• **YOUR GOAL**
Make an exact copy of the records below. Include every line.

-- INPUT DATA follows --

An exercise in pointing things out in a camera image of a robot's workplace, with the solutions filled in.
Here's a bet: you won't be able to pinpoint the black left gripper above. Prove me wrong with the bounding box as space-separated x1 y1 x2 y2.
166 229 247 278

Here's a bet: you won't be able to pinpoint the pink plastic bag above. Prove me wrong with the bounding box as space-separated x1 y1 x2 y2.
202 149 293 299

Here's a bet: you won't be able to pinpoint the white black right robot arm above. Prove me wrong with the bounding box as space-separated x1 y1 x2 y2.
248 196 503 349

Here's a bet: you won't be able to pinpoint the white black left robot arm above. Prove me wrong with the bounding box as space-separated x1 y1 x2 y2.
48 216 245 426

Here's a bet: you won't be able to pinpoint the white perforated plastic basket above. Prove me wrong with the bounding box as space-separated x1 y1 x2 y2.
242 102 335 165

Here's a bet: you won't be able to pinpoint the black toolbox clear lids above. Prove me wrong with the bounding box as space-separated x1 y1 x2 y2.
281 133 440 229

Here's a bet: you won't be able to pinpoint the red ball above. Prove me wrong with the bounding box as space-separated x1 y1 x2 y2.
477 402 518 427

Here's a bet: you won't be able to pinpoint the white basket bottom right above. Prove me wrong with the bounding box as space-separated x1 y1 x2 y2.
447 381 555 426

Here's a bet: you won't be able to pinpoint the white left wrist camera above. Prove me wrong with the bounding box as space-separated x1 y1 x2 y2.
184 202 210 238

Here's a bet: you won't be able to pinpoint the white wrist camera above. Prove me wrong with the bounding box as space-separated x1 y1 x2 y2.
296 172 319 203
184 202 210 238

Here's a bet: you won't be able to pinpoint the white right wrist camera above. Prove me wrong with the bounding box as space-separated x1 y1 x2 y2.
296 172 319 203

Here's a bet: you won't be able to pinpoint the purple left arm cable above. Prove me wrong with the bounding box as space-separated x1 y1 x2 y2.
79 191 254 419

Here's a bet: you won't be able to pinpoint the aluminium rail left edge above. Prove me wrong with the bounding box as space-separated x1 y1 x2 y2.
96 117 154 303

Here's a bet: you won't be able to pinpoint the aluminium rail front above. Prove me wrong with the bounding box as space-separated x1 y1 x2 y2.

-- INPUT DATA concluded --

• **ANSWER FOR THE TASK**
An exercise in pointing things out in a camera image of a robot's workplace, with the solutions filled in.
Here's a bet: you won't be able to pinpoint the black left gripper above. Prove me wrong with the bounding box as space-separated x1 y1 x2 y2.
166 229 247 278

Here's a bet: you won't be able to pinpoint the pink plastic bag above. Prove me wrong with the bounding box as space-separated x1 y1 x2 y2.
202 149 293 299

Here's a bet: you won't be able to pinpoint the white black right robot arm above. Prove me wrong with the bounding box as space-separated x1 y1 x2 y2.
248 196 503 349

Here's a bet: you won't be able to pinpoint the white black left robot arm above. Prove me wrong with the bounding box as space-separated x1 y1 x2 y2.
48 216 245 426

Here's a bet: you won't be able to pinpoint the white perforated plastic basket above. Prove me wrong with the bounding box as space-separated x1 y1 x2 y2.
242 102 335 165

Here's a bet: you won't be able to pinpoint the black toolbox clear lids above. Prove me wrong with the bounding box as space-separated x1 y1 x2 y2.
281 133 440 229

Here's a bet: you won't be able to pinpoint the red ball above. Prove me wrong with the bounding box as space-separated x1 y1 x2 y2.
477 402 518 427

Here's a bet: you won't be able to pinpoint the white basket bottom right above. Prove me wrong with the bounding box as space-separated x1 y1 x2 y2.
447 381 555 426

Here's a bet: you won't be able to pinpoint the white left wrist camera above. Prove me wrong with the bounding box as space-separated x1 y1 x2 y2.
184 202 210 238

Here's a bet: you won't be able to pinpoint the white wrist camera above. Prove me wrong with the bounding box as space-separated x1 y1 x2 y2.
296 172 319 203
184 202 210 238

Here's a bet: you won't be able to pinpoint the white right wrist camera above. Prove me wrong with the bounding box as space-separated x1 y1 x2 y2.
296 172 319 203

Here's a bet: you won't be able to pinpoint the purple left arm cable above. Prove me wrong with the bounding box as space-separated x1 y1 x2 y2.
79 191 254 419

Here's a bet: you won't be able to pinpoint the aluminium rail left edge above. Prove me wrong with the bounding box as space-separated x1 y1 x2 y2.
96 117 154 303

Here's a bet: you won't be able to pinpoint the aluminium rail front above. Prove me wrong with the bounding box as space-separated x1 y1 x2 y2.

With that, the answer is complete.